Stored data entries:

━━━━━━

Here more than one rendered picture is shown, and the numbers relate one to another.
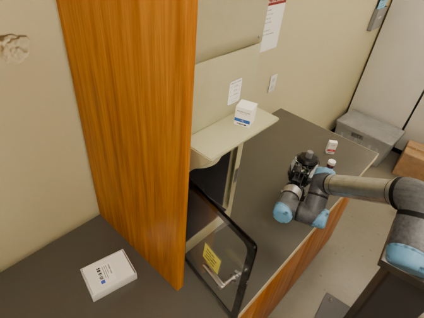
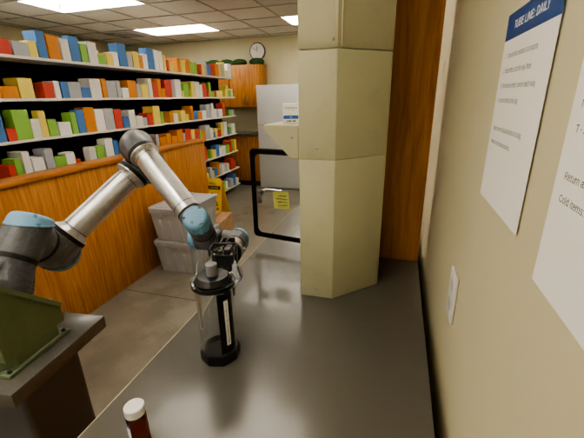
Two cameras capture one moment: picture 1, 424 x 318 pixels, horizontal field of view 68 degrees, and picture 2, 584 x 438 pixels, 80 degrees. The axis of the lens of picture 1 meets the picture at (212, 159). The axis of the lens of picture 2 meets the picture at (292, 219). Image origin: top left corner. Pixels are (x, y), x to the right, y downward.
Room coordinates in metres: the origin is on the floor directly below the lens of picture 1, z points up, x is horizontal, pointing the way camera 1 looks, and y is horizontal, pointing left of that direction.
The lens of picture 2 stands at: (1.91, -0.53, 1.59)
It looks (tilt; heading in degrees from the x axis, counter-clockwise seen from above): 19 degrees down; 158
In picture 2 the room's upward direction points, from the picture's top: 1 degrees counter-clockwise
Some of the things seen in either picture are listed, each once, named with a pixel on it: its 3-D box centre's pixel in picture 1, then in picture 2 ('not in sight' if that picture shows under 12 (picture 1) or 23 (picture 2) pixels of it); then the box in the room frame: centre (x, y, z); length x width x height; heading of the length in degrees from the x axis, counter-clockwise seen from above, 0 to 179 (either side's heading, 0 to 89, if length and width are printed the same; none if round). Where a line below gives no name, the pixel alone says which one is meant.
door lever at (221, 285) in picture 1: (218, 273); not in sight; (0.50, -0.05, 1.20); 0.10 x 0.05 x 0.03; 42
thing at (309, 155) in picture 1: (308, 157); (212, 275); (1.13, -0.43, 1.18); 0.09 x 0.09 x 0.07
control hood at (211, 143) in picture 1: (231, 142); (295, 136); (0.78, -0.05, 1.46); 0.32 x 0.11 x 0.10; 141
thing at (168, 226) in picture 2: not in sight; (186, 215); (-1.52, -0.27, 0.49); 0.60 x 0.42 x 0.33; 141
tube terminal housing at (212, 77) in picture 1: (187, 149); (347, 177); (0.90, 0.09, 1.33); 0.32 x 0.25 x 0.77; 141
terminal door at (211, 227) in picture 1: (211, 252); (282, 196); (0.57, -0.03, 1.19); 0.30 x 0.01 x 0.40; 42
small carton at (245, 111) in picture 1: (245, 113); (290, 113); (0.82, -0.08, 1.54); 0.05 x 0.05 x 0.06; 70
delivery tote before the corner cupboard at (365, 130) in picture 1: (365, 137); not in sight; (2.97, -1.65, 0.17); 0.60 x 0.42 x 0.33; 49
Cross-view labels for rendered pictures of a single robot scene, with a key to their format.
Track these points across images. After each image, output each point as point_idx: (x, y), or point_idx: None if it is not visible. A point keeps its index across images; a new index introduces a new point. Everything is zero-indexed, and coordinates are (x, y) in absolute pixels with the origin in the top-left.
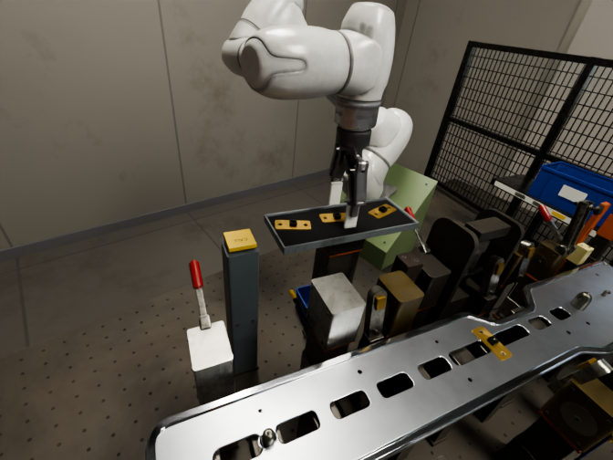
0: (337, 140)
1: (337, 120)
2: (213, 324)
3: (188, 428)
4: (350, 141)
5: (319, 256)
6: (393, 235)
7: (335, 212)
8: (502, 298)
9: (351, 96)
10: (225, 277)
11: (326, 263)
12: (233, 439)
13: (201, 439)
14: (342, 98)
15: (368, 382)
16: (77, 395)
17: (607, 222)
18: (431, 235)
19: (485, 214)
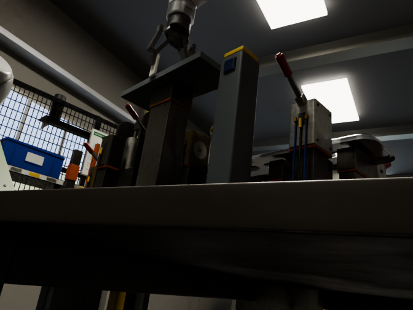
0: (185, 23)
1: (187, 12)
2: (297, 104)
3: (351, 141)
4: (190, 29)
5: (176, 115)
6: (6, 177)
7: None
8: None
9: (196, 5)
10: (249, 87)
11: (185, 117)
12: (334, 151)
13: (348, 146)
14: (193, 2)
15: (257, 165)
16: None
17: (71, 169)
18: (144, 125)
19: (124, 125)
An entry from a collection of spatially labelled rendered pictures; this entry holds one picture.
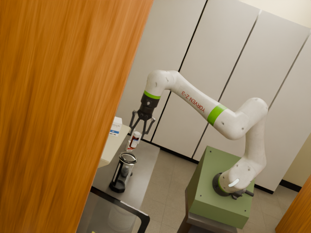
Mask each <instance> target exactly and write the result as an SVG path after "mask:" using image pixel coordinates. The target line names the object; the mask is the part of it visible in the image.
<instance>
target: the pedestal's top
mask: <svg viewBox="0 0 311 233"><path fill-rule="evenodd" d="M185 206H186V223H189V224H192V225H195V226H198V227H201V228H204V229H207V230H210V231H213V232H216V233H237V229H236V227H233V226H230V225H227V224H224V223H221V222H218V221H215V220H212V219H209V218H206V217H203V216H200V215H197V214H194V213H191V212H189V211H188V197H187V187H186V189H185Z"/></svg>
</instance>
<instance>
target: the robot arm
mask: <svg viewBox="0 0 311 233"><path fill-rule="evenodd" d="M164 90H170V91H172V92H173V93H175V94H176V95H178V96H179V97H181V98H182V99H183V100H185V101H186V102H187V103H188V104H190V105H191V106H192V107H193V108H194V109H195V110H196V111H197V112H198V113H199V114H200V115H201V116H202V117H203V118H204V119H205V120H206V121H207V122H208V123H209V124H210V125H211V126H213V127H214V128H215V129H216V130H217V131H218V132H219V133H221V134H222V135H223V136H224V137H225V138H227V139H229V140H233V141H234V140H239V139H241V138H242V137H243V136H244V135H246V143H245V153H244V156H243V157H242V158H241V159H240V160H239V161H238V162H237V163H235V164H234V165H233V166H232V167H231V168H230V169H229V170H227V171H225V172H220V173H218V174H217V175H215V177H214V178H213V181H212V186H213V188H214V190H215V192H216V193H217V194H218V195H220V196H230V195H231V196H232V198H233V199H235V200H236V199H237V198H238V197H240V196H242V194H243V193H246V194H248V195H250V196H252V197H253V196H254V193H252V192H250V191H248V190H246V187H248V185H249V184H250V183H251V182H252V180H253V179H254V178H255V177H256V176H257V175H258V174H259V173H260V172H261V171H262V170H263V169H264V168H265V167H266V164H267V160H266V156H265V148H264V132H265V124H266V118H267V113H268V107H267V104H266V103H265V101H264V100H262V99H260V98H250V99H248V100H247V101H246V102H245V103H244V104H243V105H242V106H241V107H240V108H239V109H238V110H236V111H235V112H233V111H231V110H230V109H228V108H227V107H225V106H223V105H222V104H220V103H219V102H217V101H215V100H214V99H212V98H210V97H208V96H207V95H205V94H204V93H203V92H201V91H200V90H198V89H197V88H196V87H194V86H193V85H192V84H190V83H189V82H188V81H187V80H186V79H185V78H184V77H183V76H182V75H181V74H180V73H179V72H177V71H174V70H170V71H164V70H159V69H157V70H153V71H152V72H150V73H149V75H148V77H147V83H146V87H145V90H144V93H143V96H142V98H141V106H140V108H139V110H138V111H135V110H133V112H132V118H131V122H130V125H129V127H130V128H131V132H130V135H131V138H130V141H131V139H132V137H133V134H134V132H135V127H136V125H137V124H138V122H139V121H140V120H144V126H143V131H142V132H141V135H140V137H139V140H138V142H137V144H139V142H140V139H143V137H144V135H145V134H148V133H149V131H150V128H151V126H152V124H153V123H154V122H155V120H156V119H155V118H153V117H152V113H153V111H154V108H156V107H157V105H158V103H159V100H160V98H161V95H162V93H163V91H164ZM136 114H138V117H139V118H138V119H137V121H136V122H135V124H134V126H132V124H133V121H134V118H135V115H136ZM149 119H151V123H150V125H149V128H148V130H147V131H146V125H147V120H149Z"/></svg>
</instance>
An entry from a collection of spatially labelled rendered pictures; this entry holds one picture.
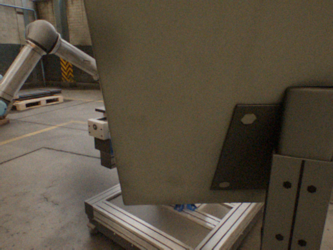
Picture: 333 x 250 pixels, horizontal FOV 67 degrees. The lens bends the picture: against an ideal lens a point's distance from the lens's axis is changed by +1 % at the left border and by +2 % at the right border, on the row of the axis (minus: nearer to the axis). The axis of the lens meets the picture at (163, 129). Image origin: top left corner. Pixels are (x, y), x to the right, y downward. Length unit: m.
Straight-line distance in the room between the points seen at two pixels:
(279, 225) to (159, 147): 0.12
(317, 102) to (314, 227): 0.10
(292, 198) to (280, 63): 0.11
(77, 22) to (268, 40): 9.58
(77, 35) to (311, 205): 9.59
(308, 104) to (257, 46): 0.06
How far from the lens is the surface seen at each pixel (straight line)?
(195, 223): 1.50
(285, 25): 0.18
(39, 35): 1.28
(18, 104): 6.11
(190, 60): 0.18
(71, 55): 1.45
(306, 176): 0.23
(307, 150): 0.22
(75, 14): 9.79
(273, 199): 0.24
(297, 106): 0.21
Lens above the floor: 1.10
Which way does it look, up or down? 16 degrees down
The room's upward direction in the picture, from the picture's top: straight up
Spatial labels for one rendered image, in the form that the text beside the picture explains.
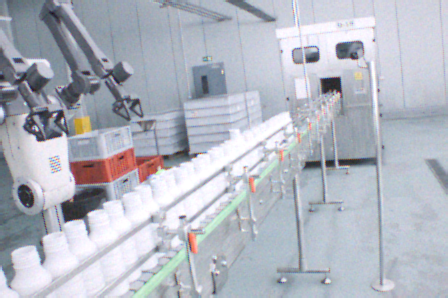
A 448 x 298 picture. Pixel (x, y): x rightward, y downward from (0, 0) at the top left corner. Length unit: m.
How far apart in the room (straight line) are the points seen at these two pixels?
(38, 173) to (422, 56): 10.66
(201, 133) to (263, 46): 4.45
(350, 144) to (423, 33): 6.12
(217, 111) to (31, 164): 6.55
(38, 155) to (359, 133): 4.93
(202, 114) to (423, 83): 6.18
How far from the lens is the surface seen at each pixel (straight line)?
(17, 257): 0.63
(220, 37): 12.12
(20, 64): 1.36
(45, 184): 1.60
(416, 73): 11.44
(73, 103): 1.82
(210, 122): 7.99
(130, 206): 0.84
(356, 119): 5.88
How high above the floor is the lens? 1.36
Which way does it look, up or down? 9 degrees down
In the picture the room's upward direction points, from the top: 7 degrees counter-clockwise

━━━━━━

• _WORK REQUEST_: In the records above, some lines may contain the word "these"; copy every one of them.

• _SOLUTION BELOW_:
Track these points across images. After each image, output each point as point_idx: (x, y), or point_idx: None if it is not visible. A point keeps its index across images; a new index introduces a new point. Everything is zero-indexed, and coordinates are (x, y) in absolute pixels with the origin in the top-left.
How far apart in the room (straight line) are the points seen at these two pixels?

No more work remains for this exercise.